[Data to process]
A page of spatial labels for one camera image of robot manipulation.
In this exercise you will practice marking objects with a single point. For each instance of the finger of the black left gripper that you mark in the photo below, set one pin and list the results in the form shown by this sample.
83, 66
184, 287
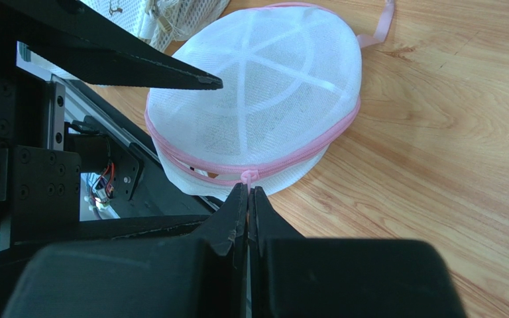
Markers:
107, 229
79, 40

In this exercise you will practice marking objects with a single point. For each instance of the white mesh laundry bag pink zipper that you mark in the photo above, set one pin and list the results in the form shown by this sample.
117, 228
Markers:
291, 77

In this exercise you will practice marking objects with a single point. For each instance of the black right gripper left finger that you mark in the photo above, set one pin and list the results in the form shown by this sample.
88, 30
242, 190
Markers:
201, 274

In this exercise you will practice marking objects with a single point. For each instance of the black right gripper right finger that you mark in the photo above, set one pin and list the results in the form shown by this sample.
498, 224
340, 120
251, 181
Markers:
297, 276

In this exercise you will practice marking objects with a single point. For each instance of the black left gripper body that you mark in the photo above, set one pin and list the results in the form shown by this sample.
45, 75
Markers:
41, 183

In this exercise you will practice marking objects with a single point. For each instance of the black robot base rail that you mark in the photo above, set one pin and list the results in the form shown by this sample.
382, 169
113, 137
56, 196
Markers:
116, 151

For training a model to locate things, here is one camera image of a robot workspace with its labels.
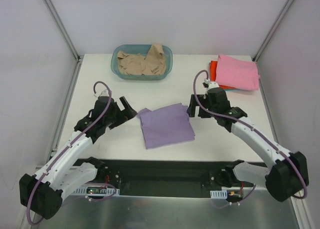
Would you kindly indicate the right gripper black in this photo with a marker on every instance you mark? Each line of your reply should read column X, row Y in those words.
column 201, row 109

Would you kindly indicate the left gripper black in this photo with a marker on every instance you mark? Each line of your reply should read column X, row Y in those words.
column 119, row 113

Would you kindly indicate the purple t shirt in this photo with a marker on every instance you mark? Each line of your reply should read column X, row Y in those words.
column 166, row 126

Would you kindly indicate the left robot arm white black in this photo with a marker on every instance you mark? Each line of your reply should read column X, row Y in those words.
column 45, row 191

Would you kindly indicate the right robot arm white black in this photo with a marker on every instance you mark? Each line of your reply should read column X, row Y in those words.
column 265, row 154

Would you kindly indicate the blue folded t shirt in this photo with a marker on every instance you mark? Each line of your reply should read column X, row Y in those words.
column 229, row 90

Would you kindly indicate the orange folded t shirt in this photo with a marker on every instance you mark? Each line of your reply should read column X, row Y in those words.
column 213, row 73

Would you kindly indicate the beige t shirt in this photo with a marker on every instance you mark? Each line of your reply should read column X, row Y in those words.
column 153, row 64

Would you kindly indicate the pink folded t shirt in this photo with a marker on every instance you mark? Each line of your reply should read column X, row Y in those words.
column 237, row 73

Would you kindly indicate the teal plastic basket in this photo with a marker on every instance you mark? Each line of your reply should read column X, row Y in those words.
column 143, row 50

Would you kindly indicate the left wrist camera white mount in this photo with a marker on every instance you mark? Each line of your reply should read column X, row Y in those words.
column 104, row 93

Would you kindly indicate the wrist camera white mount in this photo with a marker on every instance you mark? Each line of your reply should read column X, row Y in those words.
column 104, row 93
column 209, row 84

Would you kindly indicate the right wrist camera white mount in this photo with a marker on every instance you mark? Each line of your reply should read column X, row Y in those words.
column 209, row 84

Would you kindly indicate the front aluminium rail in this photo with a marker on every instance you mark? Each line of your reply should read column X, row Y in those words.
column 213, row 175

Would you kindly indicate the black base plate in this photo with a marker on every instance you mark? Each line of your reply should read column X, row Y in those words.
column 155, row 178

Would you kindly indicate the left grey cable duct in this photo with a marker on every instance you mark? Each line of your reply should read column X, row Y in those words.
column 95, row 191

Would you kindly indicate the grey cable duct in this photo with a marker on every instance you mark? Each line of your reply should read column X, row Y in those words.
column 219, row 194
column 95, row 191

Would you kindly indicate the right grey cable duct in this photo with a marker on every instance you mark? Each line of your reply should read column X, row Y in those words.
column 219, row 194

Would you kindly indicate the left aluminium frame post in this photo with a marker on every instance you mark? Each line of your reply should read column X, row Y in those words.
column 62, row 29

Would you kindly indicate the aluminium frame post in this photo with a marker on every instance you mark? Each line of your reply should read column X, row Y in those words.
column 62, row 29
column 273, row 29

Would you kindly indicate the right aluminium frame post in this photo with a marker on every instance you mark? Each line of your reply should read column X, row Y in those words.
column 273, row 29

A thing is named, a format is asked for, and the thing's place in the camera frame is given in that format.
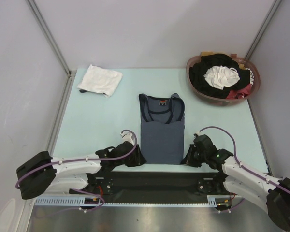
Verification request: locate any red garment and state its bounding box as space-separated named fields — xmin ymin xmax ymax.
xmin=226 ymin=84 xmax=252 ymax=99

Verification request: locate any white strappy garment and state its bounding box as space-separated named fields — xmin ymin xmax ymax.
xmin=203 ymin=66 xmax=240 ymax=90

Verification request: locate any white cable duct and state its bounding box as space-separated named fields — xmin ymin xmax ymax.
xmin=35 ymin=196 xmax=232 ymax=208

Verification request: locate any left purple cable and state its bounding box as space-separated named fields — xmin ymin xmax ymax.
xmin=15 ymin=130 xmax=138 ymax=213

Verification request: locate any black white striped garment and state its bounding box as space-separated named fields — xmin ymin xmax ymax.
xmin=247 ymin=68 xmax=254 ymax=85

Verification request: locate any white graphic tank top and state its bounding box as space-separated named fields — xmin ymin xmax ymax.
xmin=77 ymin=65 xmax=123 ymax=98

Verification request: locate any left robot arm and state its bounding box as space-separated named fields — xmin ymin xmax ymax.
xmin=15 ymin=130 xmax=146 ymax=200

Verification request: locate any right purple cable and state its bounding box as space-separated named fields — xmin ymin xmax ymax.
xmin=198 ymin=126 xmax=290 ymax=213

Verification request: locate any aluminium frame rail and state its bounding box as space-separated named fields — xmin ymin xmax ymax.
xmin=46 ymin=70 xmax=77 ymax=156

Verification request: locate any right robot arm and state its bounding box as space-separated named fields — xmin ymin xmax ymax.
xmin=181 ymin=135 xmax=290 ymax=232

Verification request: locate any mustard yellow garment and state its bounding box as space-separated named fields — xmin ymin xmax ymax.
xmin=201 ymin=52 xmax=214 ymax=56

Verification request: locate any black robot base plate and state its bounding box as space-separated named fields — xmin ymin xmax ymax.
xmin=81 ymin=171 xmax=234 ymax=203

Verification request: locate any black garment pile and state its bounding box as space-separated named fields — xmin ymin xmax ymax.
xmin=189 ymin=54 xmax=250 ymax=99

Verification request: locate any light blue table mat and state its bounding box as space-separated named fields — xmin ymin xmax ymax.
xmin=53 ymin=68 xmax=268 ymax=173

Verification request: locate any purple cable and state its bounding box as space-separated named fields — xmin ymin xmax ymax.
xmin=198 ymin=126 xmax=290 ymax=213
xmin=15 ymin=130 xmax=138 ymax=213

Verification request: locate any pink plastic laundry basket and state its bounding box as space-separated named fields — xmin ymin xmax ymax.
xmin=186 ymin=52 xmax=261 ymax=106

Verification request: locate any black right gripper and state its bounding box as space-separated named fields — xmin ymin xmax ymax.
xmin=180 ymin=144 xmax=207 ymax=168

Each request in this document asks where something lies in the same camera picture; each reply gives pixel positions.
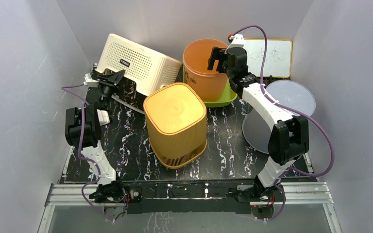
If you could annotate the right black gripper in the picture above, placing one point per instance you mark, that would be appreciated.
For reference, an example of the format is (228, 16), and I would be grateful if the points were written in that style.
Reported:
(216, 55)

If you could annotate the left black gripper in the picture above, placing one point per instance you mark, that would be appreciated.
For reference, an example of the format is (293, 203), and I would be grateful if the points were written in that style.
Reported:
(111, 81)

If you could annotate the orange plastic bucket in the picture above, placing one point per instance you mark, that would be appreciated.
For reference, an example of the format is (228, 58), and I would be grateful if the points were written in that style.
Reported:
(197, 53)

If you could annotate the cream perforated storage basket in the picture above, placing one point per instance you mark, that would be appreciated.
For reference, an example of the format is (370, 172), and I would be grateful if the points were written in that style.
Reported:
(149, 69)

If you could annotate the yellow slatted waste basket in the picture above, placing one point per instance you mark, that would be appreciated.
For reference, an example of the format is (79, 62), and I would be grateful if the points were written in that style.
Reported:
(177, 125)

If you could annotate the grey plastic bucket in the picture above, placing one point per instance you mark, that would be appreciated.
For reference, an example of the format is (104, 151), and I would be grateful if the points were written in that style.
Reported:
(257, 125)

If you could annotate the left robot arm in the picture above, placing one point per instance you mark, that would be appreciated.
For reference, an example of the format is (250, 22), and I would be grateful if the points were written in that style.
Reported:
(83, 131)

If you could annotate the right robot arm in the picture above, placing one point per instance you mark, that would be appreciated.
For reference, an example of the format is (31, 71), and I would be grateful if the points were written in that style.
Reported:
(289, 138)

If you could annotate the green plastic tray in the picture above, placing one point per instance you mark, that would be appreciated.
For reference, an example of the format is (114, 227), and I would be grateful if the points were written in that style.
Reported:
(225, 98)

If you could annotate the black marbled table mat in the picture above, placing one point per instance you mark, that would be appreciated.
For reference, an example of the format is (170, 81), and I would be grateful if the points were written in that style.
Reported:
(227, 156)

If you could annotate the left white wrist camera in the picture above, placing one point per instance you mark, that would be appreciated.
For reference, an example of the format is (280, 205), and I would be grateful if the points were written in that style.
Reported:
(88, 81)

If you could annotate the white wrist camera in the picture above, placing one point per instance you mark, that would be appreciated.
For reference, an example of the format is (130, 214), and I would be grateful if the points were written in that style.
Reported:
(88, 81)
(236, 41)

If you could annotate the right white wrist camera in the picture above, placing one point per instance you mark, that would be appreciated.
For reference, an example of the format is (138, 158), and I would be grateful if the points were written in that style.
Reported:
(236, 41)

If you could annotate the small whiteboard yellow frame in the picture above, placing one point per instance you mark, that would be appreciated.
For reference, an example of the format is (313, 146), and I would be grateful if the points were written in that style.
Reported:
(278, 57)

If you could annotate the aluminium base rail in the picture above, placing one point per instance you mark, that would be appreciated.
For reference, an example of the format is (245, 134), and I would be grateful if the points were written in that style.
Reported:
(197, 196)

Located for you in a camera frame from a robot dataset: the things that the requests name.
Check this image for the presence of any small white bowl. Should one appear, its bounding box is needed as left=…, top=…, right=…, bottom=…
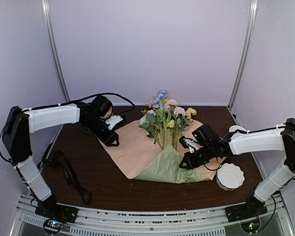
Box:
left=229, top=125, right=247, bottom=132

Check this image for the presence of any peach flower stem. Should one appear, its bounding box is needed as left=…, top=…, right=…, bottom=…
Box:
left=138, top=101, right=160, bottom=138

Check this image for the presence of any pink rose flower stem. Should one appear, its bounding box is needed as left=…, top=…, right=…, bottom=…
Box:
left=165, top=99, right=186, bottom=149

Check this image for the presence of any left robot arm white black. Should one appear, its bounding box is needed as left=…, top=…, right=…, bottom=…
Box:
left=0, top=92, right=126, bottom=218

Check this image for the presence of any pale yellow flower stem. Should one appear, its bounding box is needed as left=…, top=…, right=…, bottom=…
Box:
left=185, top=108, right=197, bottom=122

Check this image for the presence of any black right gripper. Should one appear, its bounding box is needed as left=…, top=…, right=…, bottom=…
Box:
left=179, top=144, right=215, bottom=170

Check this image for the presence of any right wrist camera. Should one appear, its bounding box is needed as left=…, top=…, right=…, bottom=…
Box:
left=179, top=136, right=201, bottom=153

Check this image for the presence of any left aluminium frame post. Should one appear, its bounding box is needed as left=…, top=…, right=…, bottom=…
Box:
left=41, top=0, right=70, bottom=102

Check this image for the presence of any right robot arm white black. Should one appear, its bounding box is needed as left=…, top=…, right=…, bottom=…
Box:
left=179, top=118, right=295, bottom=217

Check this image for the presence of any patterned mug yellow inside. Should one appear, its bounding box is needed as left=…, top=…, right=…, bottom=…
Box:
left=104, top=106, right=113, bottom=119

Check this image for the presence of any scalloped white bowl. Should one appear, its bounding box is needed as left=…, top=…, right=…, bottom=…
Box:
left=216, top=163, right=245, bottom=191

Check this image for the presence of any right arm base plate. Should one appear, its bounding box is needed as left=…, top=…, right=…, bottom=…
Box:
left=225, top=203, right=268, bottom=223

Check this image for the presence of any blue flower stem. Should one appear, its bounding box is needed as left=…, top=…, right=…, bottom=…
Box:
left=151, top=89, right=171, bottom=149

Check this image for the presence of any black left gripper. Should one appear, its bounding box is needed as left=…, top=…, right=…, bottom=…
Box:
left=85, top=117, right=120, bottom=148

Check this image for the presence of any wrapping paper sheet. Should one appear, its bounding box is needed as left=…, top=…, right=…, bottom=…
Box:
left=102, top=120, right=219, bottom=184

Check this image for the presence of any white pink flower stem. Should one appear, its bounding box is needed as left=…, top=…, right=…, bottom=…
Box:
left=139, top=109, right=168, bottom=149

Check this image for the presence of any black camera strap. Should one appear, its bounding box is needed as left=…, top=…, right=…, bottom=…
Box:
left=41, top=150, right=92, bottom=205

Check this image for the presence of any aluminium frame post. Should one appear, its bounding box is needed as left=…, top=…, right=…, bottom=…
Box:
left=228, top=0, right=258, bottom=110
left=41, top=0, right=70, bottom=102

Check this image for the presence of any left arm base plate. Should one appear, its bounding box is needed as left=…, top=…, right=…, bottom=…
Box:
left=35, top=202, right=78, bottom=223

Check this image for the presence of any right aluminium frame post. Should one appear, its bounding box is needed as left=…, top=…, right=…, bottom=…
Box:
left=228, top=0, right=258, bottom=110

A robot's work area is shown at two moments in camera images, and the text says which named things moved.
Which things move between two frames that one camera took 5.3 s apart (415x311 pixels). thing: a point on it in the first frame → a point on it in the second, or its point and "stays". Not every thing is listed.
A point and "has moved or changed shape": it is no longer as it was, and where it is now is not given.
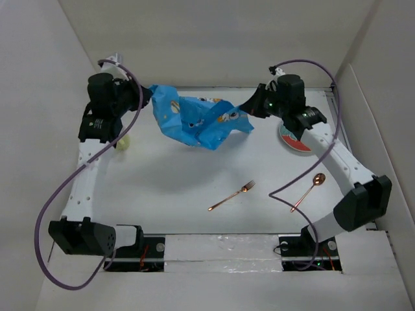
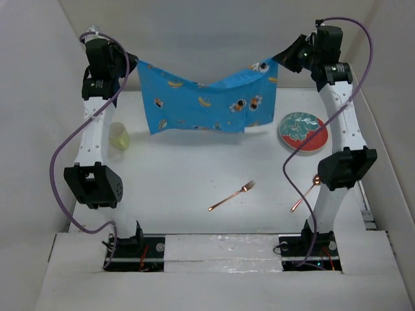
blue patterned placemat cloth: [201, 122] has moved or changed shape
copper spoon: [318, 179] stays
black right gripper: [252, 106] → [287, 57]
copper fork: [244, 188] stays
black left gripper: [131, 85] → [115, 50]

[Task goal] Within the entries above, how many lines contain "given"? Respond with the number only.

[Output] 2